What you should do: The material below holds a span beginning at the line with "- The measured" and ending at the line with "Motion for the". Quote that span exactly, both ends included, and only that span.

[Opening Information shown section]

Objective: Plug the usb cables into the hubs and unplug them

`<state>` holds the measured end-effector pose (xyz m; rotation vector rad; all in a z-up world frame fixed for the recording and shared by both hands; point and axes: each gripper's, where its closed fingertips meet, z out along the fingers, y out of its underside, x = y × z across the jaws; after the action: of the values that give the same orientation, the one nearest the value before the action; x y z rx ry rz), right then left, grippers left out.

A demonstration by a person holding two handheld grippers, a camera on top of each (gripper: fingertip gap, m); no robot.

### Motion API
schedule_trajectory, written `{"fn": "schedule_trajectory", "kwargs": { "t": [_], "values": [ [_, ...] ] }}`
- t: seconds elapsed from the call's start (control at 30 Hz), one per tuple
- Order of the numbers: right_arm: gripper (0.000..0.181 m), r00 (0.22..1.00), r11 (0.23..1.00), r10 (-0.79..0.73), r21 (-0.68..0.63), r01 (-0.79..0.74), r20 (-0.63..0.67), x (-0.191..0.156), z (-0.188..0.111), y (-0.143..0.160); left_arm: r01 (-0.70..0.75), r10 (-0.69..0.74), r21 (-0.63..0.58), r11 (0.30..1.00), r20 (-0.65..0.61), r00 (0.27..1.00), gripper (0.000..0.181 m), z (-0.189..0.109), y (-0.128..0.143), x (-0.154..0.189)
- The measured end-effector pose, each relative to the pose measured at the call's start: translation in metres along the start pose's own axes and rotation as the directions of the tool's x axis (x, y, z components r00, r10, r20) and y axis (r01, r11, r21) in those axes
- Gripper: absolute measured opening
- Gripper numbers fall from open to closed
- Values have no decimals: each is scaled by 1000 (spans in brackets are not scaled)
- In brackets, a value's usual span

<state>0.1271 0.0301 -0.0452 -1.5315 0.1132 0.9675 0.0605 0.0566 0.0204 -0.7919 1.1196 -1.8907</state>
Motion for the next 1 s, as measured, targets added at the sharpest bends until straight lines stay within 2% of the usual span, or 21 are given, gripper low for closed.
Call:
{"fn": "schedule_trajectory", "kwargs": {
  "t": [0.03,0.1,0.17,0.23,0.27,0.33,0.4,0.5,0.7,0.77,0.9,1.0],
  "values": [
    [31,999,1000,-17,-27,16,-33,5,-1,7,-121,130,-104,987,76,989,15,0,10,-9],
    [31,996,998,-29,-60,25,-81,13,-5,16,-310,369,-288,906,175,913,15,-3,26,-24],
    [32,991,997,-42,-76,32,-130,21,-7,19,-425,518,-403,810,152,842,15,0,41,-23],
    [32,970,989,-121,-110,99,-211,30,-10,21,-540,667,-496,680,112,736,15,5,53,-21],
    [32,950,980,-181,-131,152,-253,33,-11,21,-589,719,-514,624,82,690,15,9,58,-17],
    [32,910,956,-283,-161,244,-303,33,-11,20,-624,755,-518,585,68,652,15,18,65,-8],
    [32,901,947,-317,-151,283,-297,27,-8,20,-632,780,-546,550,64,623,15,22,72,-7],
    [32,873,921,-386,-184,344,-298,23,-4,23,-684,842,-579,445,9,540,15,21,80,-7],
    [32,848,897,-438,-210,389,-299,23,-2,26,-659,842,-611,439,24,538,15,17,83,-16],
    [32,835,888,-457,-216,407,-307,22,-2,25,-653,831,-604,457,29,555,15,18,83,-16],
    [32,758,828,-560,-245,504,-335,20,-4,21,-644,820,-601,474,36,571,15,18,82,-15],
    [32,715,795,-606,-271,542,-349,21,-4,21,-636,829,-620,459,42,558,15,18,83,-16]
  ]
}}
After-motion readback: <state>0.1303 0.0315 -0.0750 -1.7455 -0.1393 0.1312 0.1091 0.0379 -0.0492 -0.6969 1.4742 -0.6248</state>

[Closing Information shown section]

Written solution:
- The measured end-effector pose, each relative to the pose measured at the call's start: translation in metres along the start pose's own axes and rotation as the directions of the tool's x axis (x, y, z components r00, r10, r20) and y axis (r01, r11, r21) in those axes
- Gripper: absolute measured opening
- Gripper numbers fall from open to closed
- Values have no decimals: each is scaled by 1000 (spans in brackets are not scaled)
- In brackets, a value's usual span

<state>0.1271 0.0301 -0.0452 -1.5315 0.1132 0.9675 0.0605 0.0566 0.0204 -0.7919 1.1196 -1.8907</state>
Motion for the next 1 s, as measured, targets added at the sharpest bends until straight lines stay within 2% of the usual span, or 21 are given, gripper low for closed.

No additional work remains on the exercise.